Haiti's election oversight body is in Gold's Gym a lot, though muscle-toning isn't on the agenda. The gym is where the provisional electoral council (CEP) has been working since the Jan. 12 Haiti earthquake destroyed its office.

Had the 7.0-magnitude temblor not struck, the nine-member presidentially-appointed council would be finalizing upcoming parliamentary elections. Instead, it is revamping the electoral calendar in the wake of what a Red Cross official said "may well be the worst natural disaster ever" in terms of its proportionate impact on one country.

Most of Haiti’s 127 parliamentarians will be past their electoral mandate this May, and President René Préval's term expires Feb. 7, 2011. He is ineligible to run a third time.

Current debate is swirling over the logistics of holding an election in the devastated country, and also whether the presidential elections should be held separately from those for parliamentarians, mayors, and local and regional representatives.

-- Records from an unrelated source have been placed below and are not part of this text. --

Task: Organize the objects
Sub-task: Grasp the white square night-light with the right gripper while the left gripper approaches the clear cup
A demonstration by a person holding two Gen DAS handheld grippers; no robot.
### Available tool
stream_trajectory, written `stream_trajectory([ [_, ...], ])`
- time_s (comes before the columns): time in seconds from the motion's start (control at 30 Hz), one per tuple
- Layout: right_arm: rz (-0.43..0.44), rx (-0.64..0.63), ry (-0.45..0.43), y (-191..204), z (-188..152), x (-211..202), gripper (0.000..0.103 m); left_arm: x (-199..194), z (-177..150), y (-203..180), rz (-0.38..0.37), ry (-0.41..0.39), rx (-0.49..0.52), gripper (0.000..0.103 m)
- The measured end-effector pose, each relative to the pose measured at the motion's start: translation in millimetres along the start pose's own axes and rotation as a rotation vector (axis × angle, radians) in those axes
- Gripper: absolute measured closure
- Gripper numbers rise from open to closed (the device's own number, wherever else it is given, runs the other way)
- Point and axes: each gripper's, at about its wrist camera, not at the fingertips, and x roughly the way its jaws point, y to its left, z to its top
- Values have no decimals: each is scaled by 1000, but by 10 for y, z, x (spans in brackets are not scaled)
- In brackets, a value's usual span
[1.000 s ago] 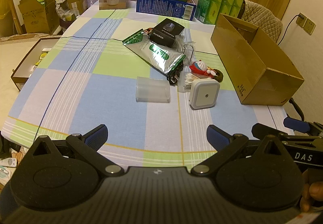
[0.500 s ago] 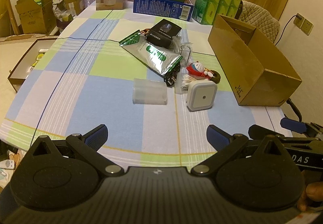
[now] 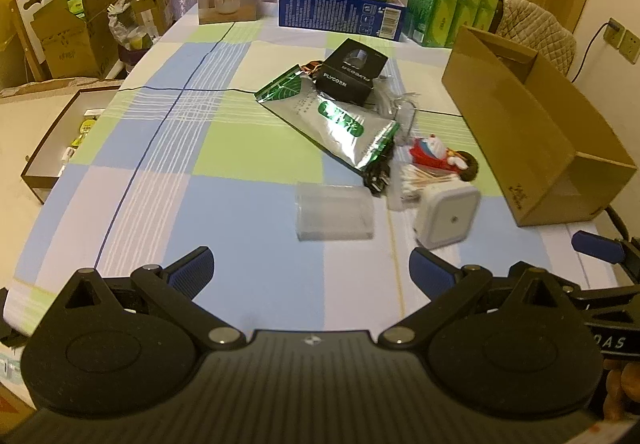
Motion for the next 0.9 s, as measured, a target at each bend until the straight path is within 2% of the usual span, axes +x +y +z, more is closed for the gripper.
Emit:
stream_trajectory([
  [0.23, 3, -55, 11, 68, 57, 530, 3, 420, 136, 115, -13, 27, 28, 1],
  [0.37, 11, -47, 33, 75, 76, 809, 15, 635, 220, 152, -24, 38, 44, 1],
  [0.5, -5, -40, 39, 45, 106, 981, 21, 775, 267, 204, -53, 35, 36, 1],
  [0.53, -5, -35, 44, 37, 105, 1014, 23, 796, 268, 204, -57, 35, 37, 1],
  [0.6, -2, -25, 53, 23, 90, 1060, 38, 842, 267, 214, -66, 36, 35, 1],
  [0.63, -1, -23, 56, 24, 79, 1069, 40, 865, 265, 213, -74, 37, 34, 1],
  [0.8, -19, -10, 32, -10, 75, 983, 42, 971, 251, 153, -101, 42, 45, 2],
  [0.9, -51, -19, 22, -44, 59, 911, 42, 1026, 249, 85, -117, 35, 58, 9],
])
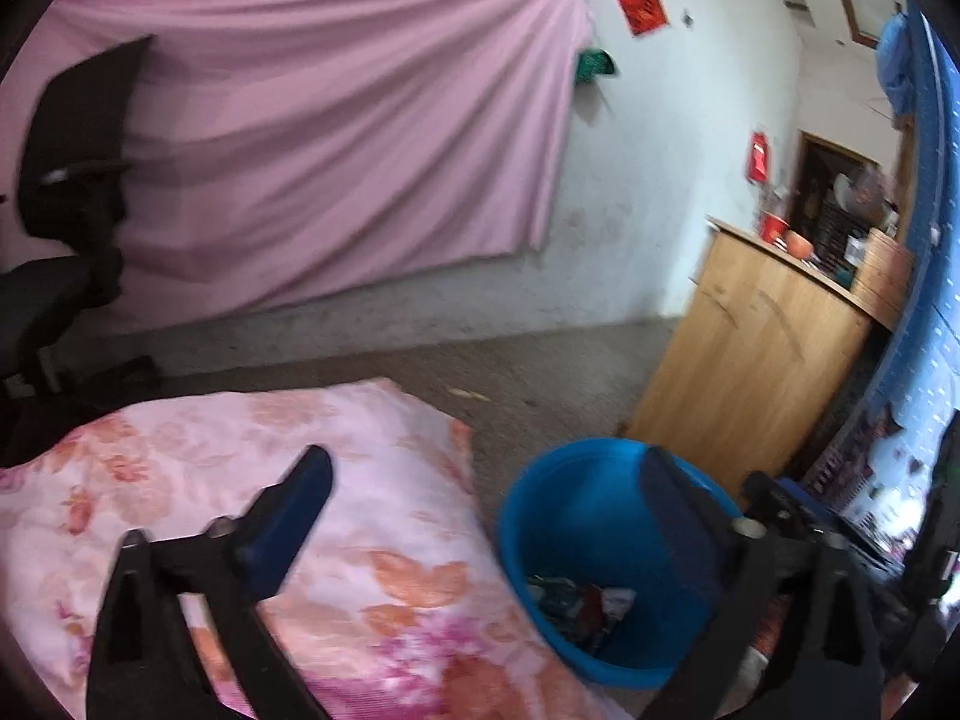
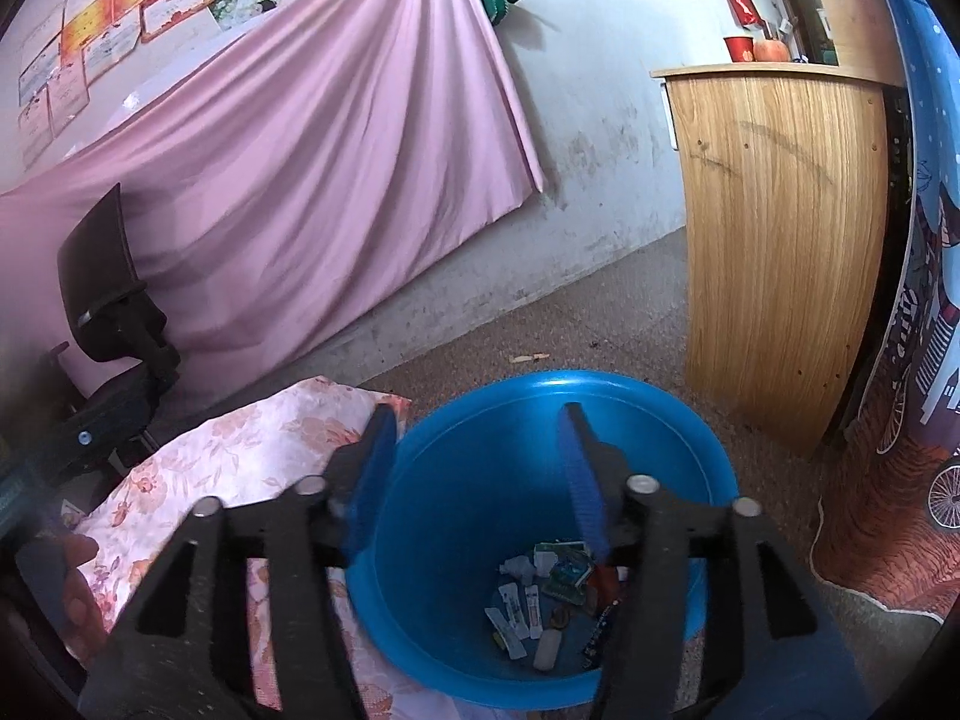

President Préval has vowed to hold elections within the year. “Elections will happen before I leave office,” he said Wednesday in an interview with the Monitor. “The capital was destroyed, but the rest of the country still works. Whether it’s by electronics, electoral cards, or dunking your thumb in ink, we have to find a way to hold free, transparent elections as soon as possible."

Is an election feasible?

Even if there is political will to hold elections, problems exist. The earthquake destroyed 43 percent of voting booths in the three affected departmental regions. Voter registration has stopped and many of those who are registered no longer live in the same place, as the quake left 1 million people homeless and sent many away from Port-au-Prince.

The head of the United Nations electoral team charged with logistics, technical support, and security was also killed in the quake. A new team, which has to be trained, just arrived this week.

There is also the question of popular support. Complaints about the government are as common as tent camps in the capital. Disgusted by what he calls the lack of government response to the quake, Jean Jacques Henrilus, a coordinating member of one of the largest peasant organizations, says that now is not the time to hold elections.

“The crisis is too great,” he says. “Instead of elections we need to put together a coalition of representatives that can manage the crisis, one that can change the manner in which this country has been run, reflecting a new vision that includes decentralization and decongestion.”

International support for an election

Some parliamentarians are pushing for a governing body that would include a regional state council that would in turn help form a national state council. The national state council would, among other things, decide when elections should be held.

The international community seems committed to pushing forth the idea of elections. US Secretary of State Hillary Clinton, in a joint press conference last week during Préval's visit to Washington, said she had "assured President Préval that the United States would work with the international community to hold elections as soon as appropriate.”

For some, that means by the end of the year. For others, like Rodrigue Desire, a Haitian national and former US marine, that means never.

“I’d rather have the US be our government,” he said. “We heard from Obama before we heard from Preval after the quake. My government has never done anything for me, so voting for a new one means nothing.”